NASA has announced a suite of agencywide initiatives designed to implement the United States National Space Policy and accelerate work on major exploration and scientific goals during a public event at the Mary W. Jackson NASA Headquarters in Washington on March 24, 2026. Administrator Jared Isaacman outlined how the agency will prioritize a sustained lunar presence with Artemis missions, expand nuclear power and propulsion capabilities for deep space, and strengthen roles in low Earth orbit science and commercial partnerships under the new policy guidance. The initiatives signal a coordinated push toward returning astronauts to the lunar surface by 2028 and supporting operations that extend beyond the Moon to Mars and other targets.

The announcements focus on several technical and program execution areas that align with the policy directives from the White House. NASA will refine the Artemis program launch cadence using the Space Launch System (SLS) and Orion crewed spacecraft with supporting robotic landers and lunar surface operations. In parallel, the agency confirmed plans to launch Space Reactor‑1 Freedom, the first nuclear‑powered interplanetary spacecraft headed for Mars before the end of 2028, to demonstrate nuclear electric propulsion that can provide sustained thrust for missions beyond the inner solar system. NASA also highlighted workforce initiatives to rebuild engineering and technical capabilities, preserve core institutional knowledge, and expand industrial base support across propulsion, surface systems, and long‑duration mission architectures.
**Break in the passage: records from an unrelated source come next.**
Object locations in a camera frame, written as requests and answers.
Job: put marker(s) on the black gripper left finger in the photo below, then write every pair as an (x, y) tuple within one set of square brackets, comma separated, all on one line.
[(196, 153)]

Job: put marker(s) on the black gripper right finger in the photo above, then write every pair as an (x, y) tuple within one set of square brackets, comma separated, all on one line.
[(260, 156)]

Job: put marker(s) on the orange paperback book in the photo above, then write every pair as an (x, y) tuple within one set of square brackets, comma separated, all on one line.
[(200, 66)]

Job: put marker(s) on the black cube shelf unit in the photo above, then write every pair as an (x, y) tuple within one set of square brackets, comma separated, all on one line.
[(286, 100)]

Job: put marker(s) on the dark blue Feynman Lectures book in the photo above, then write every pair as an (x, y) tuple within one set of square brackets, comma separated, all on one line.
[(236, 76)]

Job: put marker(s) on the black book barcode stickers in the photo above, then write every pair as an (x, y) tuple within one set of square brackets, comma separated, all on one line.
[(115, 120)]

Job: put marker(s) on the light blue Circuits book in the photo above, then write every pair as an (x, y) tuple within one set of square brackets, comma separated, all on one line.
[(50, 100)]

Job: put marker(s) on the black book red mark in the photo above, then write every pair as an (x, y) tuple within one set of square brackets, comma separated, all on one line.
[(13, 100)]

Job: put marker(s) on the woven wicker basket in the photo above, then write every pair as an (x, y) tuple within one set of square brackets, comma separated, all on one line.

The strategy reflects broader national objectives to sustain American leadership in space and integrate diverse mission portfolios spanning lunar surface infrastructure, advanced propulsion technologies, and next‑generation science platforms. By aligning mission priorities with the National Space Policy, NASA aims to provide predictable planning for commercial partners and international collaborators while executing on goals set by the executive branch for exploration, technology development, and scientific discovery throughout the 2020s and into the 2030s.